## PROBLEM REQUIREMENTS
What lines below include the word "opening"? Copy each one.

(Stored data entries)

_ _ _ _

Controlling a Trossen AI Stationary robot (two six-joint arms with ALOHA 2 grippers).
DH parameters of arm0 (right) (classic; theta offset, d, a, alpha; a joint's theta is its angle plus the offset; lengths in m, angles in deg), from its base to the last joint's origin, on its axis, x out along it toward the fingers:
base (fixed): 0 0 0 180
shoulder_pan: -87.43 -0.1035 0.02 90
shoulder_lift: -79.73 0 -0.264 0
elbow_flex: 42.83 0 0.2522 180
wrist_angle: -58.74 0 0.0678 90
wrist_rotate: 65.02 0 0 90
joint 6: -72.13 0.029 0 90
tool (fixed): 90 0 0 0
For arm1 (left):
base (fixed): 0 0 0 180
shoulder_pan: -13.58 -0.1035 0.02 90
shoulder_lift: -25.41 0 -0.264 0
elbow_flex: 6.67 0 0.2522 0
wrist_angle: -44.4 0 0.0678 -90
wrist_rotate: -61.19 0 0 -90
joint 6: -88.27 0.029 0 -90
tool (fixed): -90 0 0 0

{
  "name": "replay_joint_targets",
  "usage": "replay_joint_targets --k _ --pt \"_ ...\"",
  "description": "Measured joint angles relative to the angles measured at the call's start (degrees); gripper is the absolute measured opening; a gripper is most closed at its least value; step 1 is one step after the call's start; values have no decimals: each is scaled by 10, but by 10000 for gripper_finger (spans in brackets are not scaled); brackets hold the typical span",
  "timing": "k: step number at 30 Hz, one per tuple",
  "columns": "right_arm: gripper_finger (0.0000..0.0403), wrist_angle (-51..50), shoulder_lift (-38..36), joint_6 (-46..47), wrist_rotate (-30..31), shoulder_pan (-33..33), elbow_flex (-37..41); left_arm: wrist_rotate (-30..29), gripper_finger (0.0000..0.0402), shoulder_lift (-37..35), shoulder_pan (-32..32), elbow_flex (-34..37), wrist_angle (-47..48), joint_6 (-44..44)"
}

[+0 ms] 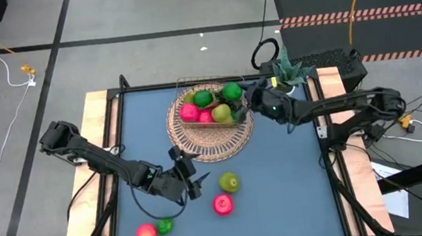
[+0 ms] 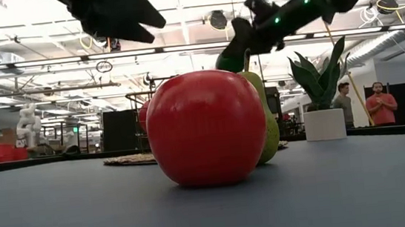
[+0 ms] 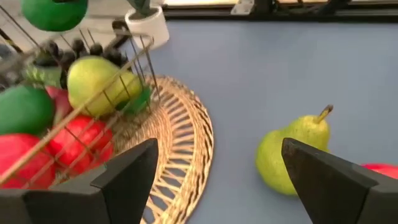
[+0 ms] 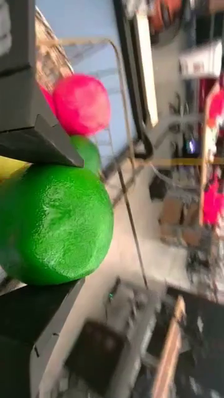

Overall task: Build produce basket
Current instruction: Put the green lime into the gold wire basket

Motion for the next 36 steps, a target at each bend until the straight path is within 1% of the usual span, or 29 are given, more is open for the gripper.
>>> replay_joint_targets --k 2,3,9,13,16,19,22,24,27,29,31,34,36 --pt "264 13 15 4 -41 17 0 11 333 0 -1 0 18 -19" --pt "268 22 20 5 -51 23 0 13 330 0 -1 0 28 -29" --pt "317 29 39 5 -50 44 0 43 311 0 -1 0 87 -81" --pt "342 32 39 -7 -50 44 0 111 301 0 -1 0 125 -103" --pt "348 43 34 -30 -50 40 0 141 294 0 5 0 145 -109" --pt "349 54 27 -51 -50 36 0 146 288 0 14 0 167 -119" --pt "349 54 12 -19 -50 22 0 155 283 0 23 0 199 -133" --pt "349 32 -7 10 -71 7 0 174 280 0 30 0 225 -151" --pt "349 25 -33 45 -147 -25 0 227 277 0 45 0 273 -193" --pt "349 43 -54 70 -192 -57 7 285 274 0 52 0 308 -225" --pt "350 105 -55 78 -202 -97 16 359 274 0 58 -1 345 -258" --pt "350 173 -46 71 -198 -156 41 464 273 0 61 -12 394 -322" --pt "350 205 -37 59 -198 -180 43 511 273 0 62 -14 394 -372"
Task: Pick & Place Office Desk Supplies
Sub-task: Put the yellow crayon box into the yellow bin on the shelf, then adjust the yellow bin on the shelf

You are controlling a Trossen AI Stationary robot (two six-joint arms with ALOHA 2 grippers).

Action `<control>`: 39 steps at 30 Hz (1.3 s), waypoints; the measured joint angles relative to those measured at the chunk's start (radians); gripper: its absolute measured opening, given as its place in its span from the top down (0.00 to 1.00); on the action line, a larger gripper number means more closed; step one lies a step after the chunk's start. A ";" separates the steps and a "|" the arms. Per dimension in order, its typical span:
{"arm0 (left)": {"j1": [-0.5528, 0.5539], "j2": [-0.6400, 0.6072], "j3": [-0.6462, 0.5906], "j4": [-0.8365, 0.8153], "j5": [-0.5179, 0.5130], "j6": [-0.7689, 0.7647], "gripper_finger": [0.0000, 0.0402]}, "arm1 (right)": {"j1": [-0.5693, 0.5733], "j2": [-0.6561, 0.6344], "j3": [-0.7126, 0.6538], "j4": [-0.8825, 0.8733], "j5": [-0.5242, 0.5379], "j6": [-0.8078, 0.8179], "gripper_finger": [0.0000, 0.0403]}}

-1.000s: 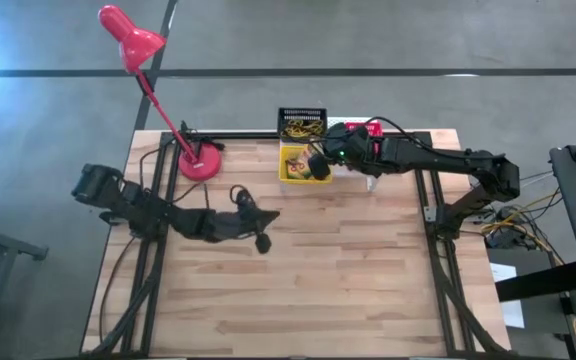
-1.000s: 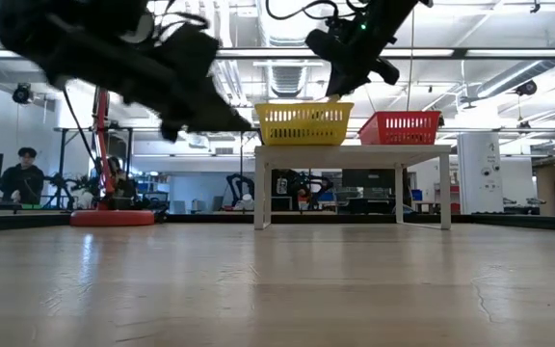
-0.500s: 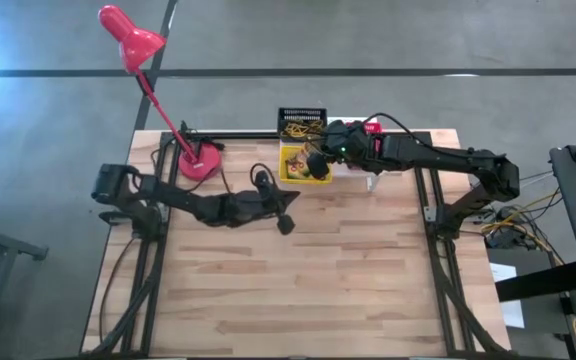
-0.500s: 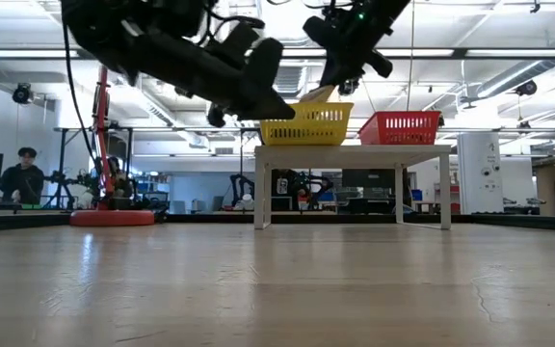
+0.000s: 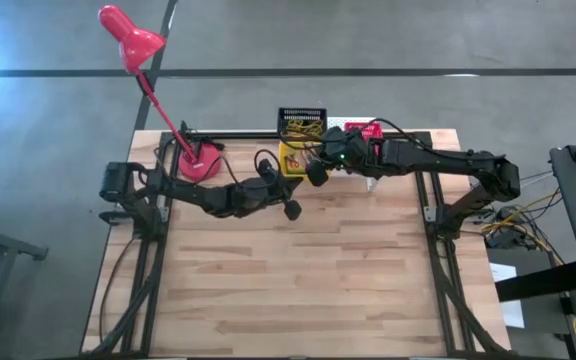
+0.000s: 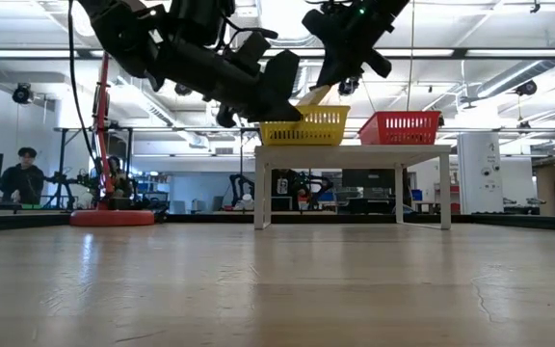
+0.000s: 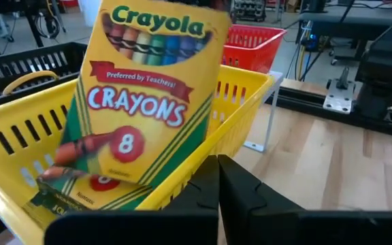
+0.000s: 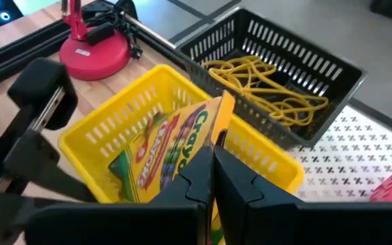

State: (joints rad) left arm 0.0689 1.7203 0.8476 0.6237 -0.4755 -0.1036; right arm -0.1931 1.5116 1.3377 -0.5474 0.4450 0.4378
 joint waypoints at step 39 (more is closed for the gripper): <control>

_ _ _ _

## SOLVED EXERCISE
  "description": "Measured joint angles relative to the angles measured at the call's start (degrees); gripper is the absolute measured opening; a gripper is most closed at its least value; step 1 is one step after the call's start; values have no decimals: each is scaled by 10, but by 10000 for gripper_finger (spans in brackets are not scaled); brackets hold the typical span",
Action `<control>`: 39 steps at 30 Hz (1.3 s), waypoints; the measured joint angles relative to those measured at the chunk's start (radians); gripper: its absolute measured opening, given as its place in its span from the top down (0.00 to 1.00); on the action line, a larger gripper number means more closed; step one lies a step after the chunk's start. A ";" separates the steps and a "|" the arms. Per dimension in order, its typical span:

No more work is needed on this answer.